# [REQUIRED WORK]
Of the entries below, return exactly those lines that fall between the one containing "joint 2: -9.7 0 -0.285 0" and the one containing "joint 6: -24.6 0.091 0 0", the two end lines included.

# [RECORDS]

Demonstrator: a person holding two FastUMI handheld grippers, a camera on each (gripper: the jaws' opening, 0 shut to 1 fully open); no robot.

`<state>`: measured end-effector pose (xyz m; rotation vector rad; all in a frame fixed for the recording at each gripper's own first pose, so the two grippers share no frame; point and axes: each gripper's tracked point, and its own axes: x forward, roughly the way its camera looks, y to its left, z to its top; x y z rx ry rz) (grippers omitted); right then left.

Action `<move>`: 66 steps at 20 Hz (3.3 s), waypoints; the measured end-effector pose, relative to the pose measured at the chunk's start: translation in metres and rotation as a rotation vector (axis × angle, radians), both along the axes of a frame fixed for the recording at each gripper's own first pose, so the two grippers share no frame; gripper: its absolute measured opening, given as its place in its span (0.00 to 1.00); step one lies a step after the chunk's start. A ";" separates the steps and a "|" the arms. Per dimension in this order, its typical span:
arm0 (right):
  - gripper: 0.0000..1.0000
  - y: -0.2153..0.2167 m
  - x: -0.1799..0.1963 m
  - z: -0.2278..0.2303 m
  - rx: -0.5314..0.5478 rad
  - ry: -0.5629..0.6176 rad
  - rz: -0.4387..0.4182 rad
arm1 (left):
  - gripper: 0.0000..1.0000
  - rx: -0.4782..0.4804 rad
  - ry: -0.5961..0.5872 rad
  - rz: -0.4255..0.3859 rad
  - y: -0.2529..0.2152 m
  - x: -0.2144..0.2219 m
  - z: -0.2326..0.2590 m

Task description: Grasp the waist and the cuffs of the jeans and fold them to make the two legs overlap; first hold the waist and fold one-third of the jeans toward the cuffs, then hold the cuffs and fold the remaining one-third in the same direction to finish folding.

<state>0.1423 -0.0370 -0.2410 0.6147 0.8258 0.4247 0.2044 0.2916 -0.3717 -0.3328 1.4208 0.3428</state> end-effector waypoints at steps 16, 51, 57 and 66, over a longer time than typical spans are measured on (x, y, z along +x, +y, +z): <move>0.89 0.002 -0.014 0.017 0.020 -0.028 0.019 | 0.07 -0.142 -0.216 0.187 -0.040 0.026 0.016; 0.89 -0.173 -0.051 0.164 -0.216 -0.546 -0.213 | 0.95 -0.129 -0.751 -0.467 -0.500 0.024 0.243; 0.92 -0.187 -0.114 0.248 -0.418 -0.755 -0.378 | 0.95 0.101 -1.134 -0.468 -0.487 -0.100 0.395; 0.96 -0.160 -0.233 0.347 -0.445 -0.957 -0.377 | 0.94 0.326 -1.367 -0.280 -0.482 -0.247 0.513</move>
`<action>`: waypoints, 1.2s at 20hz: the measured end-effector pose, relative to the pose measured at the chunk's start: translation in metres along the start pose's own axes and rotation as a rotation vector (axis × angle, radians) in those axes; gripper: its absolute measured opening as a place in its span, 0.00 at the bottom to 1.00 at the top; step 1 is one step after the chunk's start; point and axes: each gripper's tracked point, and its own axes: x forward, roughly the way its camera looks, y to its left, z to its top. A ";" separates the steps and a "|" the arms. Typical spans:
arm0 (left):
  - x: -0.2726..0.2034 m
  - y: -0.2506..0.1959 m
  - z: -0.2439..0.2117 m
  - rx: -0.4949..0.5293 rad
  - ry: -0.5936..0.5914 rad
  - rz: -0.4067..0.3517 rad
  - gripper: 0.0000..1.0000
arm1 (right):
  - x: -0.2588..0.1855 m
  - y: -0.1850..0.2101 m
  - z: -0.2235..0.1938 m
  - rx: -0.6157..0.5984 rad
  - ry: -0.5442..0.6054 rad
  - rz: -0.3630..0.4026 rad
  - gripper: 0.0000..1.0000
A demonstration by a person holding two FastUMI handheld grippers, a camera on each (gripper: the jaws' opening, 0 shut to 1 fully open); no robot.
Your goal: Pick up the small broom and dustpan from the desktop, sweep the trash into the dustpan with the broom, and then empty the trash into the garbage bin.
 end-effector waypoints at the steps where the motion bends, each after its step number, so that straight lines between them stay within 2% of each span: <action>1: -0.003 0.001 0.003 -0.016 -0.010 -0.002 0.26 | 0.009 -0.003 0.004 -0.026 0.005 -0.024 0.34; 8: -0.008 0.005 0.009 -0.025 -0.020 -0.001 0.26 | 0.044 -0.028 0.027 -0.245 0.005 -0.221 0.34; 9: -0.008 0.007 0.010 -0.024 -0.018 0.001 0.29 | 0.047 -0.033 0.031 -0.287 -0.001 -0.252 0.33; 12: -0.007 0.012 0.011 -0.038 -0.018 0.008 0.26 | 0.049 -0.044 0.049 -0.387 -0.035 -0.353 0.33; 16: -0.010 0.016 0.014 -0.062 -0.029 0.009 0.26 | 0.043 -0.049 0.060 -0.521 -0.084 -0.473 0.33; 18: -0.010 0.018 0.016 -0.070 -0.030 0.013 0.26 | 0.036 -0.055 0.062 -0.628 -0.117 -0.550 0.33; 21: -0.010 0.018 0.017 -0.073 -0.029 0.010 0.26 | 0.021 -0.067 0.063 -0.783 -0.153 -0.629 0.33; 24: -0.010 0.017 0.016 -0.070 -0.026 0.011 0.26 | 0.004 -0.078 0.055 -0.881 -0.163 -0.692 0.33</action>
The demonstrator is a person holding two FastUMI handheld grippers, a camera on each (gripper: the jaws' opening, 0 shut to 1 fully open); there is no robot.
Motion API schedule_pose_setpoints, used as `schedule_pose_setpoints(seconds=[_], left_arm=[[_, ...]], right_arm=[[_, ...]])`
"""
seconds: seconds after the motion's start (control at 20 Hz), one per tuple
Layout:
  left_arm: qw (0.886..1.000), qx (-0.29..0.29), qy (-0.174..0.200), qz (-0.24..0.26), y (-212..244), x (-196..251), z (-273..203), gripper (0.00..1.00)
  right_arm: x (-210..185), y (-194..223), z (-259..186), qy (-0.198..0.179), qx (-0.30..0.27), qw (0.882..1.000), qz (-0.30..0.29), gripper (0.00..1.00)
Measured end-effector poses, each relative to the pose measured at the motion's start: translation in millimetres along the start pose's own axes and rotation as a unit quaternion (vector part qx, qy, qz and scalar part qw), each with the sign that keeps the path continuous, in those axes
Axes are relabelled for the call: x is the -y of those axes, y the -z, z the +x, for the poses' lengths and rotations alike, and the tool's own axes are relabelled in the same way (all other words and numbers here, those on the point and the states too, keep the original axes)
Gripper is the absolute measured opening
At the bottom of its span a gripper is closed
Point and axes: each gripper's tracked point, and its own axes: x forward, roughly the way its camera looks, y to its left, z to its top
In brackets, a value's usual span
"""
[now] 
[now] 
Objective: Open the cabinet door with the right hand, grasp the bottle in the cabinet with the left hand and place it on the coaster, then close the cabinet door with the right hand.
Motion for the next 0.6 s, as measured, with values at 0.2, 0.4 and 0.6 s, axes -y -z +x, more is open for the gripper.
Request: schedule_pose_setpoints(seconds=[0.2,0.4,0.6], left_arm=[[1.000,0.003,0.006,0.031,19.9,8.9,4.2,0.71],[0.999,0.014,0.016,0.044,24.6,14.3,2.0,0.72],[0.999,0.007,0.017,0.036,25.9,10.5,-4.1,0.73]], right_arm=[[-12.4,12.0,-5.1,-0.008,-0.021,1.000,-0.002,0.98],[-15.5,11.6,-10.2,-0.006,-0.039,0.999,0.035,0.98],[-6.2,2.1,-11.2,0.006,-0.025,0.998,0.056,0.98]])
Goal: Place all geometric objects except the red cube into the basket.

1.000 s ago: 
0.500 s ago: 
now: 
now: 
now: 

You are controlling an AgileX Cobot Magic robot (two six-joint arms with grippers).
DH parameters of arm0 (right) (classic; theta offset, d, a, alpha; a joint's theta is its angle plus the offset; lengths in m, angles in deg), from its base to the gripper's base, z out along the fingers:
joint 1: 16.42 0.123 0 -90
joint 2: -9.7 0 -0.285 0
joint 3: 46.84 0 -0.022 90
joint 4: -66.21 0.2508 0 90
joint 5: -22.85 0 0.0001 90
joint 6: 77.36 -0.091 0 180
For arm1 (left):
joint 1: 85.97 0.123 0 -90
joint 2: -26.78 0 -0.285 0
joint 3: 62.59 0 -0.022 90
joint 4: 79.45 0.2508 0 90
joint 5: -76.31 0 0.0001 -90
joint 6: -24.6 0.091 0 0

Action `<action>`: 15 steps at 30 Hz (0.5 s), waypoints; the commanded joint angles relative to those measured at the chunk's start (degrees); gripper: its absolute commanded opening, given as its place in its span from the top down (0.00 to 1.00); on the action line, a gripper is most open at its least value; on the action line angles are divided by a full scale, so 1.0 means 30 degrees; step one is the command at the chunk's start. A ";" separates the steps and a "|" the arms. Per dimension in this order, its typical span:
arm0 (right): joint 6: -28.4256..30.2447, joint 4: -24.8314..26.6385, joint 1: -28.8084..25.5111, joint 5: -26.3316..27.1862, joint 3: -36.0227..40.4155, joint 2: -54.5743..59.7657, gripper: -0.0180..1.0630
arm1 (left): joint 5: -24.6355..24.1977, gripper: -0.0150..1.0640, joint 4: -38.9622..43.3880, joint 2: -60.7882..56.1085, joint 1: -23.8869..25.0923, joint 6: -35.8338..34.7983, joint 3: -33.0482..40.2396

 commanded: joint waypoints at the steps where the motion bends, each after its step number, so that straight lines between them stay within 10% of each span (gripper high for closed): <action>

# [EXERCISE OUTPUT]
joint 2: -9.7 0 -0.285 0
joint 3: 46.84 0 -0.022 90
joint 4: -66.21 0.2508 0 90
joint 5: -22.85 0 0.0001 90
joint 6: 77.36 -0.091 0 180
For arm1 (left):
joint 1: 85.97 0.123 0 -90
joint 2: -26.78 0 -0.285 0
joint 3: 62.59 0 -0.022 90
joint 4: 79.45 0.2508 0 90
joint 5: -76.31 0 0.0001 -90
joint 6: -24.6 0.091 0 0

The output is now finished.